12
votes

I have data being inserted that uses host names. Annoyingly I'm about to change a domain from .lan to .mydomain.com

Obviously I'd like to be able to search my historical data of a machine as it crosses this change.

Can I update a tag definition from machine.lan to machine.mydomain.com?

4
Annoyingly, InfluxDB doesn't support some basic (to those coming from SQL) operations like updating tags, searching for NULLs, updating fields, dropping fields, or operators like IN.Dan Dascalescu

4 Answers

12
votes

While @Michael's answer is correct in that you can't change tag values via InfluxDB commands, you can however write a client script that can change the value of a tag by inserting "duplicate" points in the measurement with the same timestamp, fieldset and tagset, except that the desired tag will have its value changed.

Point with wrong tag (in Line Protocol format):

cpu,hostname=machine.lan cpu=50 1514970123

After running

INSERT cpu,hostname=machine.mydomain.com cpu=50 1514970123

a SELECT * FROM CPU would include

cpu,hostname=machine.lan cpu=50 1514970123
cpu,hostname=machine.mydomain.com cpu=50 1514970123

After the script runs all the INSERT commands, you'll need to drop the obsolete series of points with the old tag value:

DROP SERIES FROM cpu WHERE hostname='machine.lan'

Of course, this is highly inefficient (note in particular this bug) and if you need to update a tag value to another tag value that other points you don't want to drop already have, you can't just DROP SERIES. So please vote for InfluxDB to implement tag renaming and in particular, changing tag values based on WHERE queries. Or consider an alternative time-series database that lets you use regular SQL, such as Timescale.

4
votes

Unfortunately, there isn't a way to change tag names for historical data in InfluxDB.

4
votes

There is already an open feature request on GitHub for this. https://github.com/influxdata/influxdb/issues/4157

A probable solution suggested by influx developer if you want to go down the dump all, modify, re-import path (brutal, but effective), this comment might help.

https://github.com/influxdata/influxdb/issues/3904#issuecomment-268918613

0
votes

As other people have commented, the process seems to be:

  1. Load all the points you wish to change to local memory.
  2. Change all these points.
  3. Upload them back to influx.
  4. Delete the old values.

I wrote some helper functions in python today to do this for me, which I though I could share.
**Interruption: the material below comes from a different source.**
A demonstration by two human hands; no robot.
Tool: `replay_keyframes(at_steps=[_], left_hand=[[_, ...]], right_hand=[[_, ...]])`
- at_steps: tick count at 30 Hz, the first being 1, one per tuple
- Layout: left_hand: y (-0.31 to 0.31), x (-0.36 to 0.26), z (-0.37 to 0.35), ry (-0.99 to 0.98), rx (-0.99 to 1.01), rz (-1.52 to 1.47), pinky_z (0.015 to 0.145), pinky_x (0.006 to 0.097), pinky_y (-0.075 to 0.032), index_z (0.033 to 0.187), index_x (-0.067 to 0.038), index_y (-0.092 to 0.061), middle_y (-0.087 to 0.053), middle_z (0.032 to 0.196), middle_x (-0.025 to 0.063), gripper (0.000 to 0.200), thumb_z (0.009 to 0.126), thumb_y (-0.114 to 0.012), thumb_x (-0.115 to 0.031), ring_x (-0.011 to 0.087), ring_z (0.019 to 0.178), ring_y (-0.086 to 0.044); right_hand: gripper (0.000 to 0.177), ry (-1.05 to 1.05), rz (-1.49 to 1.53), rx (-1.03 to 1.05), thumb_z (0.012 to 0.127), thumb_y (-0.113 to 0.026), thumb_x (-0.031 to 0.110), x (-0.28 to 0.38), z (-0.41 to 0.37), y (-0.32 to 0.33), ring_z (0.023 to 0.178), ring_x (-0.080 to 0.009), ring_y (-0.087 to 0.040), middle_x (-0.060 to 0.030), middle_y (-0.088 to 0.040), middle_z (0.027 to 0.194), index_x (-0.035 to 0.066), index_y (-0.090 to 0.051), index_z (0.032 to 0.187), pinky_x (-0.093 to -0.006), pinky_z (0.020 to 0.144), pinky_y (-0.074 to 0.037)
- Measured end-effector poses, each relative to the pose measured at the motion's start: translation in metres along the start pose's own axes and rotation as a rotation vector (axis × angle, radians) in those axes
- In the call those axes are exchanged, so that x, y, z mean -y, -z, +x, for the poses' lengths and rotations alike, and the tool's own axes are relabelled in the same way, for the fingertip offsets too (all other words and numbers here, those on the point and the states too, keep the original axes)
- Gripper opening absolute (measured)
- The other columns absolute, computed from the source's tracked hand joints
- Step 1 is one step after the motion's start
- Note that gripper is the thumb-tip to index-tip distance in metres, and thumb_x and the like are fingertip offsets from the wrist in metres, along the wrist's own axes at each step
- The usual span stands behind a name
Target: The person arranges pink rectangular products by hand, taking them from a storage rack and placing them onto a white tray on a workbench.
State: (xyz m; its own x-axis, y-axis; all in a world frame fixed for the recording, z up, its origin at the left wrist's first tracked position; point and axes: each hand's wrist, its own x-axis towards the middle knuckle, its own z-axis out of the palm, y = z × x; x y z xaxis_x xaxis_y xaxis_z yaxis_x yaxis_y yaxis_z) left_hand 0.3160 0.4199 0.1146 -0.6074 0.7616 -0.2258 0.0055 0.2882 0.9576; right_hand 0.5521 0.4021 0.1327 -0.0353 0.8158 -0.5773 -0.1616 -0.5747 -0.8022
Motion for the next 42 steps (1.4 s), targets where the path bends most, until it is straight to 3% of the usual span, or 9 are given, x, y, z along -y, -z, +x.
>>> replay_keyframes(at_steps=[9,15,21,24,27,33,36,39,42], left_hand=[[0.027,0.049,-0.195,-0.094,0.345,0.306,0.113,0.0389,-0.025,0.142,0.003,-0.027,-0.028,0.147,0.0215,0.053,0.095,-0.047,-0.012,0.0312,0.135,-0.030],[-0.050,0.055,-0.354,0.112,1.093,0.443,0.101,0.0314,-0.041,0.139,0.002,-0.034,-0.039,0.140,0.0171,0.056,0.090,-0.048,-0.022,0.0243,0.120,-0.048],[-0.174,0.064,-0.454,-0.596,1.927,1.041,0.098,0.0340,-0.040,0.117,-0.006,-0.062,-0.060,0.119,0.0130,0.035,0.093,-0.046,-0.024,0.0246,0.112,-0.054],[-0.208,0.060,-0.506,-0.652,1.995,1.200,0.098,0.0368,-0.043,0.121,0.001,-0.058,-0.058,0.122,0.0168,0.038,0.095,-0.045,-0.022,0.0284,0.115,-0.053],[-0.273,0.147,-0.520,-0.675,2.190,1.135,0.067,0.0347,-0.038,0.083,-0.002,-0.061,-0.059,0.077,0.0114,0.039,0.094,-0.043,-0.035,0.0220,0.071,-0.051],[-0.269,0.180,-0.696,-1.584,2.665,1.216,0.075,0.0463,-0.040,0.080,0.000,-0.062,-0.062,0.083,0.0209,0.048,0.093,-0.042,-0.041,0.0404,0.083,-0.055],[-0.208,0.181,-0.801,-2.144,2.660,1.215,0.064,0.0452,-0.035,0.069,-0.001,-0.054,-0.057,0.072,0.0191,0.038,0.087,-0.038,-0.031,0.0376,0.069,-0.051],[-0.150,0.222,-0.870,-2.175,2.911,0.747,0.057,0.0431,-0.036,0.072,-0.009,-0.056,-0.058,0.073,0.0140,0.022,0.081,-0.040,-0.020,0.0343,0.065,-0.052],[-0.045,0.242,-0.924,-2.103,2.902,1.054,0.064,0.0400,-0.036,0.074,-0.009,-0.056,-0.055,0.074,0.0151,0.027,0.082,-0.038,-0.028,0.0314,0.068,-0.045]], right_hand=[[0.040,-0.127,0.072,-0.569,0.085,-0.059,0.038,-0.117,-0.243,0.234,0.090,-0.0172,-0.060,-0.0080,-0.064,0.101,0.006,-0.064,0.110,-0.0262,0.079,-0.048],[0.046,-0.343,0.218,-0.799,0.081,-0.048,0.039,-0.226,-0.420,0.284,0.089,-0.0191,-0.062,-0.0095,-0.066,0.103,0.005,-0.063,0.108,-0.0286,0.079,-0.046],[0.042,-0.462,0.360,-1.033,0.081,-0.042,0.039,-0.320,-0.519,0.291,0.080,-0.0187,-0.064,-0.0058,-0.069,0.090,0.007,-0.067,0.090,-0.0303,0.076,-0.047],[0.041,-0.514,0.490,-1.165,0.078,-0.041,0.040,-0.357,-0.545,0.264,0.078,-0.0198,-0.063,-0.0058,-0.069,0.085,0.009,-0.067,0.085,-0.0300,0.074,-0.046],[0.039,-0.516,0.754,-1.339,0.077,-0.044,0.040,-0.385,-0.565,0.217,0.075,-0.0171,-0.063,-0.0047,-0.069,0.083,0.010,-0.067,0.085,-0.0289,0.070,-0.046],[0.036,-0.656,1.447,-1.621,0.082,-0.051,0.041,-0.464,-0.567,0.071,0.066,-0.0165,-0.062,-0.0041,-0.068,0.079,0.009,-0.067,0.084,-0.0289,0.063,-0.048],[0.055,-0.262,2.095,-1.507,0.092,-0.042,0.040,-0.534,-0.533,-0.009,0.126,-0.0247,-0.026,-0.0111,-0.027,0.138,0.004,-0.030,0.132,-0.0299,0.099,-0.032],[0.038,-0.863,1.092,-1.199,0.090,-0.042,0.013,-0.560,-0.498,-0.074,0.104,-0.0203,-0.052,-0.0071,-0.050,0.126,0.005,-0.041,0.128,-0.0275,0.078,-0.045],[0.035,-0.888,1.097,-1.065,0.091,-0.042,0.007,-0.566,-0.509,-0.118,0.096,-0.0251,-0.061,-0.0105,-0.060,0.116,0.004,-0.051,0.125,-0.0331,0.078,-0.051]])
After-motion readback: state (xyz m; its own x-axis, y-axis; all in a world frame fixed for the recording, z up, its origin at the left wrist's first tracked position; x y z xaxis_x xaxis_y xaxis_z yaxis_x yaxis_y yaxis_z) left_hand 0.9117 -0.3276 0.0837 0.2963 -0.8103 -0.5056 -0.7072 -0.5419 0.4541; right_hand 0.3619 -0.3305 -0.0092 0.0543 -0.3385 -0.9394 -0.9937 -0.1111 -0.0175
The solution is a bit bulky, but I had most of the functions from before. I am sure there are other more concise ways, but I could not find a full python example, so here is mine:

Main function:

def replace_tag(database_name:str, measurement_name:str, tag:str, old_value:str, new_value:str,):
    """ Replaces an existing tag into a measurement, with a new tag for all affected records by deleting and reuploading """

    # Get a dataframe of selected data
    q = 'SELECT * FROM "'+ measurement_name + '"' + ' WHERE "' + tag + '" = ' + "'" + old_value + "'"
    df = influx_get_read_query(query=q, database_name=database_name)
    print(df)

    tags_keys = influx_get_tag_keys(database_name=database_name)
    field_keys = influx_get_field_keys(database_name=database_name, measurement_name=measurement_name)

    # Here we collect all the new records to be written to influx
    new_points = []

    # Loop through each row of the returned dataframe
    for i in trange(0, len(df)):
        row = df.iloc[i]
        print('row:', i)
        row_dict = row.to_dict()
        print('old row dict:', row_dict)

        new_tags = {}
        new_fields = {}
        new_time = ''

        for key in row_dict.keys():
            if key in tags_keys:
                new_tags[key] = row_dict[key]

            elif key in field_keys:
                new_fields[key] = row_dict[key]

            elif key == 'time':
                new_time = row_dict[key]

            else:
                easygui.msgbox('WARNING: A KEY WAS NOT FOUND: ' + str(key))

        # Replace the old value with a new value
        new_tags[tag] = new_value

        new_row_dict = {}
        new_row_dict['measurement'] = measurement_name
        new_row_dict['tags'] = new_tags
        new_row_dict['time'] = new_time
        new_row_dict['fields'] = new_fields


        # print('new row dict:', new_row_dict)
        new_points.append(new_row_dict)

    # Write the revised records back to the database
    influx_write_multiple_dicts(data_dicts=new_points, database_name=database_name)
    # When finished, delete all records.
    influx_delete_series(database_name=database_name, measurement_name=measurement_name, tag=tag, tag_value=old_value)

Other helper funnctions:

def influx_delete_series(database_name, measurement_name, tag, tag_value):

    q = 'DROP SERIES FROM "' + measurement_name + '"' + ' WHERE "' + tag + '" = ' + "'" + tag_value + "'"
    client = InfluxDBClient(host=HOST_ADDRESS, port=PORT, username="InfluxDB", password="Influx-DB-PASSWORD")
    client.switch_database(database_name)
    client.query(q, chunked=True, chunk_size=10000000000000000)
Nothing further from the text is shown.